We have been continually impressed with the quality of coffee coming out of Uganda in the past few years. For far too long, this unique origin has gone overlooked in favor of it’s more established neighbors like Kenya and Ethiopia. Well producers like Mountain Harvest and Sipi Falls have made leaps and bounds towards changing that! This microlot, along with it’s Honey Processed twin absolutely blew us out of the water. Royal Coffee even chose both of them as coveted Crown Jewel selections, so you don’t have to just take our word for it.
Both the fully washed and honey processed versions of this coffee where given Mountain Harvests “Mbale” designation. This is their microlot classification intended to represent the best of the best from all of its constituent farmers. Furthermore, Mbale coffees are sorted to Uganda’s highest grade: A+. The honey version is just as clean as the washed with just a touch more acidity, slight complexity, rich body and creamy mouthfeel. We tasted ripe grape and blackberry along with persimmon and a hint of hibiscus. Compared to the washed version, the grape present in this offering had more of a winey lean which reminded us of a good cabernet sauvignon. Royal’s cuppers noted a hint of sweet tomato which we weren’t able to pinpoint with our roasts, but we thought we should mention it!
Reminder! This coffee is raw, you must roast it before brewing
Arrival Date: November 11th, 2022 US Arrival: September 2022, packed in Grainpro
Acidity & Brightness: Crisp and quite sweet.
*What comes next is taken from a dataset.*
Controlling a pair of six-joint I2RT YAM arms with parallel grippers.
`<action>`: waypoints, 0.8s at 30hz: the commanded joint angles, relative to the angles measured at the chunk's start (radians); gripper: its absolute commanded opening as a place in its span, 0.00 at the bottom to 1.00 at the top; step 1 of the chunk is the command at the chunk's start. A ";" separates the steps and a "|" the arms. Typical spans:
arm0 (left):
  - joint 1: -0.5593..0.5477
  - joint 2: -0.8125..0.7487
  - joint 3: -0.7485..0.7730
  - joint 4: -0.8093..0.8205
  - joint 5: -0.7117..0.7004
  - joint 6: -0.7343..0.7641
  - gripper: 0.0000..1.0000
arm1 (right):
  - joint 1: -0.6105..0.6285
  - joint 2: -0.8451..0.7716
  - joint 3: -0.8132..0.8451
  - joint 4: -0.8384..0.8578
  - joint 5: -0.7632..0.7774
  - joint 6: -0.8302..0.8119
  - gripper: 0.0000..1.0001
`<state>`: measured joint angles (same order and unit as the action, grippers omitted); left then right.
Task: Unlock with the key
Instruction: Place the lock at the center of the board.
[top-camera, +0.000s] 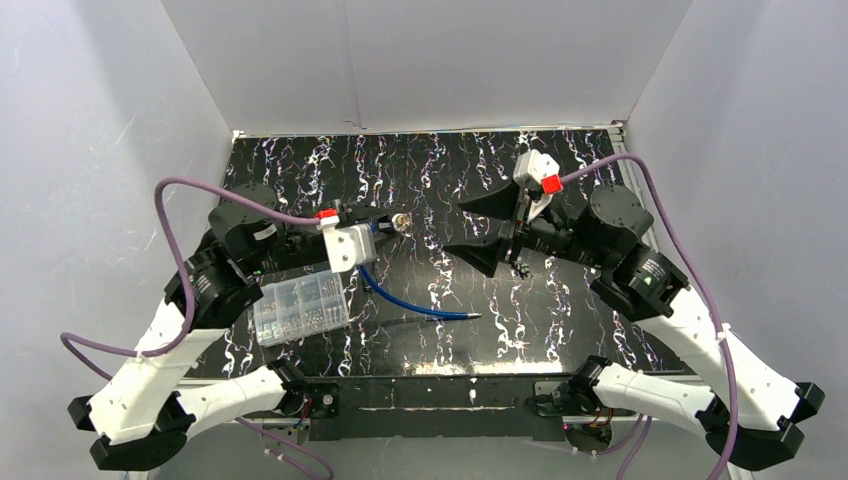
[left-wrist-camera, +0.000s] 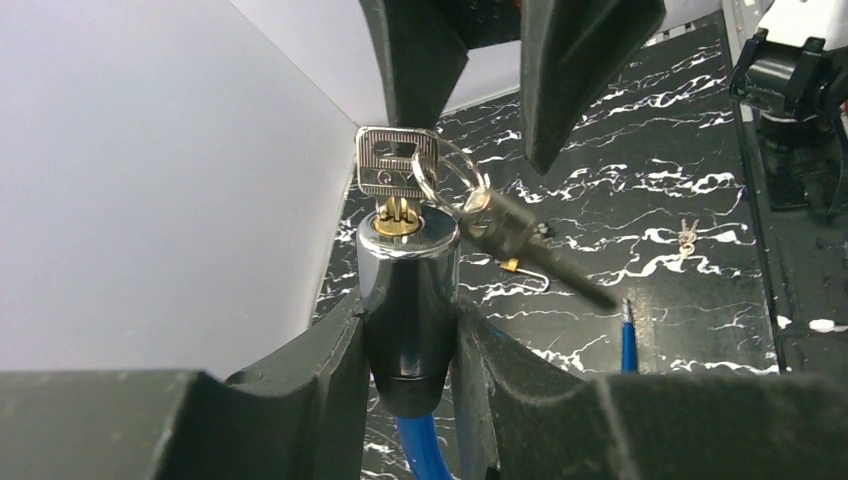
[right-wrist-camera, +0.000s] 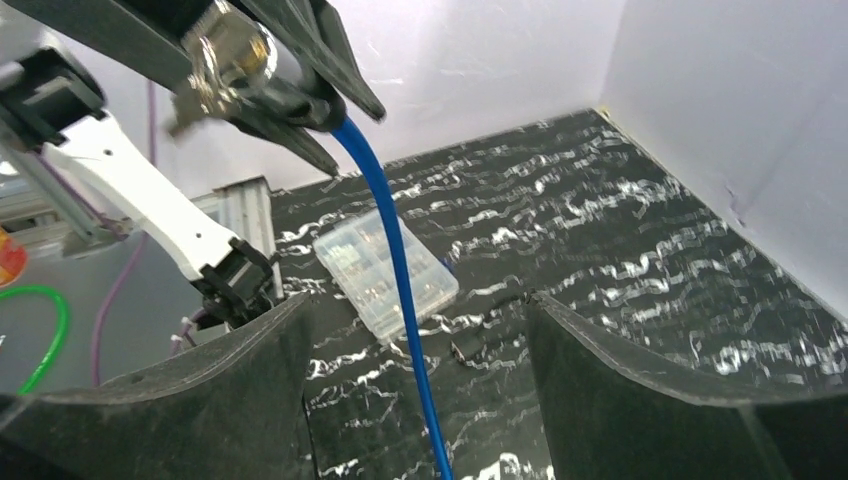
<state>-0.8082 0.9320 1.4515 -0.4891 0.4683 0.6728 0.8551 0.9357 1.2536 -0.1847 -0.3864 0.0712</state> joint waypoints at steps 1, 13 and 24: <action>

Balance & Finish: Slightly complex, clean finish
Body & Texture: Full bodied to rich and creamy
Flavors: Blackberry, grape, persimmon and hibiscus
Grade: A+, grown at 1600 - 2200 masl
Processing: Honey Process: coffees depulped, and dried in mucilage on raised beds
Grower: Smallholders organized around Mountain Harvest
Region: Yilwanako, Buginyanya, Bushiyi, Makali, Bukalasi and Sipi communities, Mt. Elgon, Uganda
Varietals: SL-14, Nyasaland
Recommended Roast Range: City+ to Full City+ (Light-medium to Medium-dark)
Start at Full City (medium) For the most balanced profile. Lighter roasts will emphasize bright, winey acidity while darker roasts will develop more rounded sweetness and a bit more body. This coffee is incredibly dense, so apply heat liberally early in the roast, but watch out for it to take off near the end of maillard/carmelization. Just before 1st crack it might be best to pull back and let the beans begin to take over or you might push through development too quickly. Your mileage may vary!
Royal Coffee - "Mountain Harvest is a very young and big-thinking group, first established in 2017. The company is dedicated to long-term economic and environmental sustainability for smallholders on Mt. Elgon. These farmers are Uganda’s highest and most diversified coffee growers with incredible quality potential thanks to the climate, soil fertility, and a longstanding culture of land stewardship, but who historically struggle to meet specialty standards by processing coffee in tiny amounts on homemade equipment.
In an effort to raise the economic standard in remote coffee-growing Elgon communities, Mountain Harvest began as an impact investing project underwritten by Lutheran World Relief (LWR). It has expanded in just a few years to include farmer education and training, central processing infrastructure, storage facilities throughout the region, detailed quality control, and international marketing. As of this year Mountain Harvest works with 850 individual smallholders across 8 communities on Mt. Elgon, with each farm growing between 600-1,000 coffee trees. And their coffee stands up to the best fully washed Uganda arabicas we typically taste all year.
The vast majority of coffee managed by Mountain Harvest is traditionally processed by farmers at home and delivered as parchment. This coffee, however, is a centrally-processed, fully washed microlot from select communities within Mountain Harvest’s farmer network: fresh picked cherry was transported directly from select farms in sealed drums to an experimental processing site constructed by Mountain Harvest near their headquarters in Mbale, where it was depulped, fermented for 24 hours, and dried in larger, carefully-controlled volume on raised beds, all of which is overseen by Mountain Harvest’s processing manager, Ibra Kiganda. Centralized processing is ubiquitous across East Africa but in Uganda it is still rare, where collecting low-quality, often still humid, parchment from smallholders is the norm. While Mountain Harvest has had great success training their farmer base to home-process to excellent standards, the central-processing microlots are an attempt to elevate cup profiles even more through greater control.
Over the course of a full harvest coffees are built into blended containers, single-community lots, experimental centrally-processed lots like this one, and single-delivery microlots for sale. Mountain Harvest’s minimum pricing is 10-30% above local market prices. Unlike other regional buyers who exclusively process centrally or buy lower grade smallholder parchment, Mountain Harvest invests in farmers’ capacity to produce high-specialty cherry or fully-dried parchment coffee within their own resources, helping them maximize their margin when they sell.”